There was good news for those who have previously missed out on SIESS because they are relatively new to self-employment. The scheme is now available to around 600,000 people with 2019-20 tax returns taken into account. Previously anyone who hadn’t filed a 2018-19 tax return and who became self-employed after April 6 2019 was ineligible.
Help for businesses
The Coronavirus Business Interruption Loan Scheme ends on March 31, 2021 and is replaced by a new Loan Recovery Scheme.
There will also be Business Restart Grant worth up to £18,000 for larger businesses such as pubs, hotels, gyms and restaurants while grants of up to £6,000 will be available to small non-essential retail shops.
The 100% Business Rates holiday will end on June 30 2021 but bills will be discounted by up to 66% for the remaining nine months of 2021-22.
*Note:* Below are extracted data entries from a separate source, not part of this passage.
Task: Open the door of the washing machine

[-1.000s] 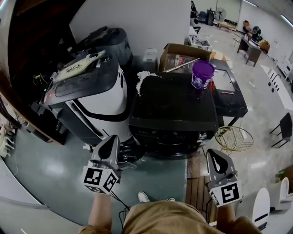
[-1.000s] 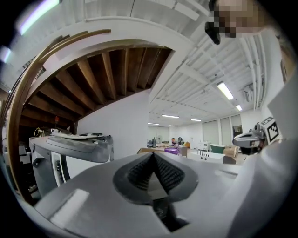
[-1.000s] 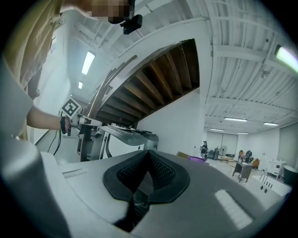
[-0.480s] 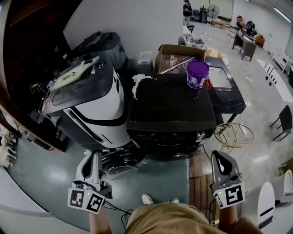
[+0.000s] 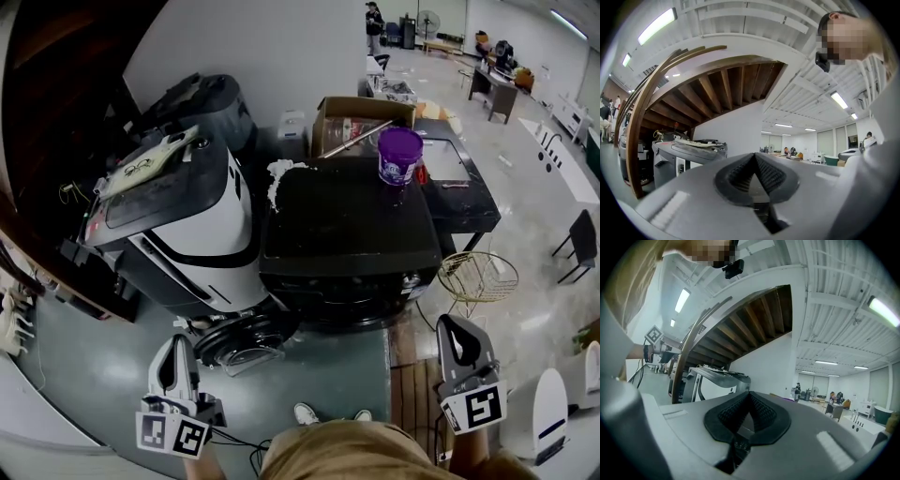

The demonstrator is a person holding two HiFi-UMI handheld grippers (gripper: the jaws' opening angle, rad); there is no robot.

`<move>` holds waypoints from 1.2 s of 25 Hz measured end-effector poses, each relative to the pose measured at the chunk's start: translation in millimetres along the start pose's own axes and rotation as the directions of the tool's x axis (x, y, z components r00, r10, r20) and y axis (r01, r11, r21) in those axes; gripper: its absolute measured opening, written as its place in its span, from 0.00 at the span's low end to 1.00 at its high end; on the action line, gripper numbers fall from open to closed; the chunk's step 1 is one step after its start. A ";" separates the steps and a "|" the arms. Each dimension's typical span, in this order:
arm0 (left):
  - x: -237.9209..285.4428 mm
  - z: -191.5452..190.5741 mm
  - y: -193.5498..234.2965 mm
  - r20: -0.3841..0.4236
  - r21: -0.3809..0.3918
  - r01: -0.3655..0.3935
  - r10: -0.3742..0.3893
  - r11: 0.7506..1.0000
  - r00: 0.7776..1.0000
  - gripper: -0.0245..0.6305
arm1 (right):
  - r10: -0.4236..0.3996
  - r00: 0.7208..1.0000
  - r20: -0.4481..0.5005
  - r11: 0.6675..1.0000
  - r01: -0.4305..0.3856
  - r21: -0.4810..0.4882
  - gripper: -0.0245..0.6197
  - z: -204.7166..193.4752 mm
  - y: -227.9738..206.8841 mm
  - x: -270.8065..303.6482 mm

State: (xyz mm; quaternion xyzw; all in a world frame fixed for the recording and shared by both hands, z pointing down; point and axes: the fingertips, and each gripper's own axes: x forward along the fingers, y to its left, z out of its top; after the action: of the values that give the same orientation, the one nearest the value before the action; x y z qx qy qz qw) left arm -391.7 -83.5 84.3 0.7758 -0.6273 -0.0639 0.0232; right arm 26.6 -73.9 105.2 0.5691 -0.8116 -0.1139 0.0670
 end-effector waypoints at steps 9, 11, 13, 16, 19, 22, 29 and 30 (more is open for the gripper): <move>-6.4 0.3 14.5 -0.005 -0.011 0.018 -0.018 1.000 1.000 0.13 | 0.077 0.997 0.010 0.997 -0.077 0.000 0.04 3.4 39.4 26.3; -9.7 0.4 18.3 -0.003 -0.010 0.016 -0.016 1.000 1.000 0.13 | 0.089 0.996 0.018 0.996 -0.089 0.001 0.04 5.0 46.1 30.1; -13.2 1.7 21.6 -0.003 -0.006 0.008 -0.008 1.000 1.000 0.13 | 0.093 0.995 0.035 0.996 -0.093 0.004 0.04 7.9 50.4 33.8; -18.0 4.3 28.7 -0.005 -0.004 -0.005 0.005 1.000 1.000 0.13 | 0.114 0.993 0.026 0.993 -0.115 0.008 0.04 7.6 59.8 38.3; -22.5 5.2 35.7 -0.005 -0.003 -0.018 0.018 1.000 1.000 0.13 | 0.142 0.990 0.009 0.990 -0.142 0.003 0.04 6.2 71.0 42.3; -25.1 3.5 40.6 -0.007 -0.009 -0.024 0.024 1.000 1.000 0.13 | 0.161 0.987 -0.010 0.987 -0.161 -0.001 0.05 3.8 79.6 44.0; -25.5 5.9 51.7 0.000 -0.013 -0.009 0.009 1.000 1.000 0.13 | 0.185 0.983 -0.011 0.982 -0.185 -0.040 0.04 7.8 101.9 49.2; -25.4 6.0 53.9 0.003 -0.017 -0.006 0.006 1.000 1.000 0.13 | 0.189 0.982 -0.014 0.981 -0.190 -0.047 0.04 7.9 107.2 48.6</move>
State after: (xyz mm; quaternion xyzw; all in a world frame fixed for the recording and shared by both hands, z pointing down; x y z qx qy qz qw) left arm -450.0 -69.9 86.3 0.7737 -0.6290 -0.0704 0.0290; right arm -89.4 -83.7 124.6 0.4879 -0.8588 -0.1238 0.0952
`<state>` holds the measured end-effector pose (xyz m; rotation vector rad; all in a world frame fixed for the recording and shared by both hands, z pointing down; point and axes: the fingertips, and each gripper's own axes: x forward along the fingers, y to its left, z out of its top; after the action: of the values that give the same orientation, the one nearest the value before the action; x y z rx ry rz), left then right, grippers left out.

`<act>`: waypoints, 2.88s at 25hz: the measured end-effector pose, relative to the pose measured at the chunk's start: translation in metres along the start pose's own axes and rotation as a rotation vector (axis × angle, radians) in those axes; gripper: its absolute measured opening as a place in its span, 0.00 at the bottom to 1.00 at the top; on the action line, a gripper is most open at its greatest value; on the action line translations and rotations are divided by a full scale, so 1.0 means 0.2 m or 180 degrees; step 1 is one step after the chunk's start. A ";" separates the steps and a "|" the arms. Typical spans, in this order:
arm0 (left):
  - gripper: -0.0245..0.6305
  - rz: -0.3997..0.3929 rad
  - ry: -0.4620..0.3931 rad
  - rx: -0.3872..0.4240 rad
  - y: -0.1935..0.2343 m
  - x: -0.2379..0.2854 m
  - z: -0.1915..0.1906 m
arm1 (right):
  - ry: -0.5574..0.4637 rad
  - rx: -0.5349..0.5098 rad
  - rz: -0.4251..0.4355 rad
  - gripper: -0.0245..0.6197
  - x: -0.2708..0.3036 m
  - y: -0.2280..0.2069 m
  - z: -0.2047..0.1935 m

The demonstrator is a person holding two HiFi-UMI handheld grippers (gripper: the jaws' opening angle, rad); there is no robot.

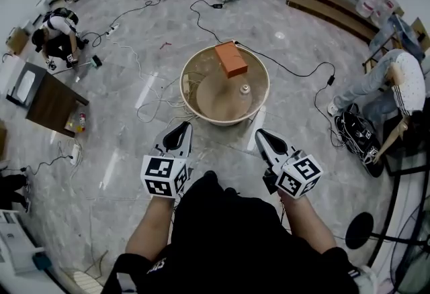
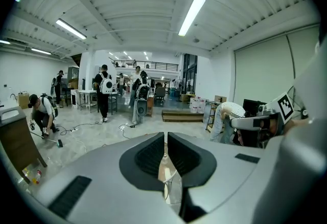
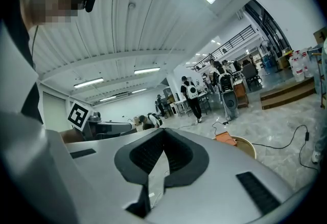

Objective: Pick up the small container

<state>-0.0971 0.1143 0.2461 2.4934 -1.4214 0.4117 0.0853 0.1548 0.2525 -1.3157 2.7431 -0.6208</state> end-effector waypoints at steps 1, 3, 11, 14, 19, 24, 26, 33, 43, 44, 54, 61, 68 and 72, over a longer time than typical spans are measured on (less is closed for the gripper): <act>0.09 -0.0012 -0.0015 0.0002 0.00 0.02 0.01 | 0.0006 0.0013 -0.0038 0.06 0.00 -0.02 0.01; 0.09 -0.0034 -0.0021 0.0007 0.00 0.07 0.03 | 0.0007 0.0035 -0.0087 0.06 0.00 -0.07 0.03; 0.09 -0.0117 0.0025 -0.0023 0.11 0.45 0.07 | 0.0072 0.0072 -0.0244 0.06 0.18 -0.37 0.09; 0.09 -0.0158 0.0049 -0.0008 0.22 0.64 0.12 | 0.0119 0.0094 -0.0297 0.06 0.36 -0.49 0.14; 0.09 -0.0258 0.0092 -0.0032 0.39 0.98 0.18 | 0.0291 0.0087 -0.0326 0.06 0.67 -0.71 0.20; 0.09 -0.0360 0.0159 -0.0076 0.62 1.32 0.24 | 0.0473 0.0094 -0.0315 0.06 1.06 -0.88 0.25; 0.09 -0.0409 0.0169 -0.0065 0.68 1.44 0.27 | 0.0531 0.0102 -0.0298 0.06 1.18 -0.93 0.27; 0.09 -0.0451 0.0209 -0.0169 0.78 1.72 0.30 | 0.0734 0.0153 -0.0277 0.06 1.39 -1.11 0.28; 0.09 -0.0154 0.0377 -0.0325 0.53 1.98 0.28 | 0.0855 0.0233 -0.0024 0.06 1.25 -1.51 0.33; 0.09 -0.0110 0.0378 -0.0337 0.50 2.00 0.28 | 0.0861 0.0240 0.0005 0.06 1.22 -1.55 0.33; 0.09 0.0027 0.0438 -0.0358 0.15 2.20 0.07 | 0.1109 0.0307 0.0160 0.06 1.00 -1.91 0.08; 0.09 -0.0054 0.0659 -0.0356 0.19 2.34 -0.24 | 0.1272 0.0334 0.0183 0.07 1.12 -2.07 -0.21; 0.09 -0.0079 0.0713 -0.0454 0.30 2.64 -0.62 | 0.1331 0.0374 0.0350 0.17 1.32 -2.21 -0.54; 0.09 -0.0126 0.0615 -0.0558 0.33 2.78 -0.81 | 0.1434 0.0349 0.0459 0.22 1.40 -2.26 -0.74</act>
<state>0.0974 -0.3067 0.6001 2.2717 -1.2733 0.4838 0.2104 -0.2601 0.5937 -1.0474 3.0492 -1.1604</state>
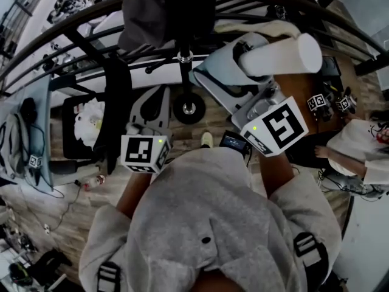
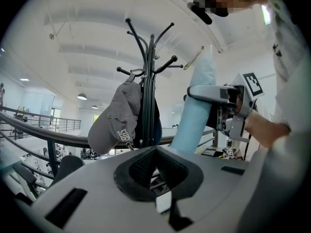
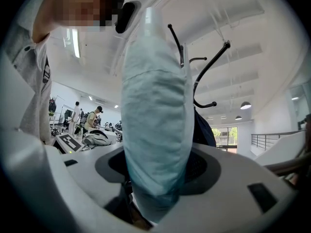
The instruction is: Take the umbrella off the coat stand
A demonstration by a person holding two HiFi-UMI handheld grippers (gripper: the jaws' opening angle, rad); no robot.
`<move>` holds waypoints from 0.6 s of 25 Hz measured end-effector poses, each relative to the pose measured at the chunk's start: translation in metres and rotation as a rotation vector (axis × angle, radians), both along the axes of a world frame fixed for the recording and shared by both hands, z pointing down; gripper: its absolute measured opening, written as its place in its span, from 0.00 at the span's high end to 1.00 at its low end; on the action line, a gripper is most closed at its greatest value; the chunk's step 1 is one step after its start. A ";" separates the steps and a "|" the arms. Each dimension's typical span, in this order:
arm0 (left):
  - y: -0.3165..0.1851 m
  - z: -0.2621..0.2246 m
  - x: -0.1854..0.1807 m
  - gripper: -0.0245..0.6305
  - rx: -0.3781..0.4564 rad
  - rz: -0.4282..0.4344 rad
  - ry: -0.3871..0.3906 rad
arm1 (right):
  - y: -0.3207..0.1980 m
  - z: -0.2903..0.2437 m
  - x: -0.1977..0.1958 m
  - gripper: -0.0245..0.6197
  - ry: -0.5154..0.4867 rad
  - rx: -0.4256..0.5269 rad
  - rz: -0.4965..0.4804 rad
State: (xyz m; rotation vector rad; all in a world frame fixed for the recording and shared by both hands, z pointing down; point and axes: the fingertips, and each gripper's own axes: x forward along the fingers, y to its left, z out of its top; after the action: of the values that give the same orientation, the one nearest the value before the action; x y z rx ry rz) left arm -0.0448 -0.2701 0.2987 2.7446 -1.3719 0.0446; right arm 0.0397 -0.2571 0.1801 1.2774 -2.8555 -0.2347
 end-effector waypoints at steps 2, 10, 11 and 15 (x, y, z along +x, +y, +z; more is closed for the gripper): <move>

VAT relief for leisure and hospitality businesses will continue with the 5% VAT rate not due to end until September 30 2021. It will then increase to 12.5% from October 1 2021 and run for another six months.
Support for homebuyers
There was good news for homebuyers as the Stamp Duty holiday is extended to June 30 2021. After that the nil rate band will be doubled from £125,000 to £250,000 until the end of September 2021. The Government also announced Government-backed 95% mortgages to help people get on the property ladder.
This was the most significant change announced by the Chancellor as the rate of Corporation Tax rises from 19% to 25% from April 2023. This will apply to larger companies with profits over £50,000.
The 19% will remain for companies with a profit of less than £50,000 – said by the Chancellor to be 70% of businesses – meaning they would be “completely unaffected” in his words.
There will be a taper for profits above £50,000 meaning only companies with profits above £250,000 would pay the full 25%, around 10% of companies.
Income Tax and National Insurance
The Income Tax Personal Allowance will remain at £12,500 but will increase to £12,570 in April 2022 and then be frozen until 2026.
The basic rate threshold will stay at £50,000 but will increase to £50,270 in April 2022. Then it will be frozen until 2026. National Insurance remains unchanged.
National Minimum/Living Wage
The National Living Wage will increase by 2.2% from £8.72 per hour to £8.91 per hour from April 1 2021 and will be extended to 23 and 24-year-olds for the first time. The increases are lower for younger workers and are as follows: Aged 21 to 22 the increase is from £8.20ph to £8.36ph; aged 18 to 20 – £6.45ph to £6.56ph; and under 18 – £4.55ph to £4.62ph. The apprentice rate will rise from £4.15ph to £4.30ph.
Any other changes to note?
While Corporation Tax will rise in 2023 the Chancellor has offered an incentive to businesses to invest now. A ‘super deduction’ of up to 130% will be available to encourage investment in new plant and machinery.
That will be especially welcome in the infrastructure sector and it is only meant to be a ‘quick fix’ or a short-term injection to help restart the economy. The super-deduction is not available on used or second-hand assets.
Elsewhere, there’s no change on the likes of Capital Gains Tax nor Inheritance Tax.
As with every Budget the devil is in the detail and more detail will emerge in the coming days.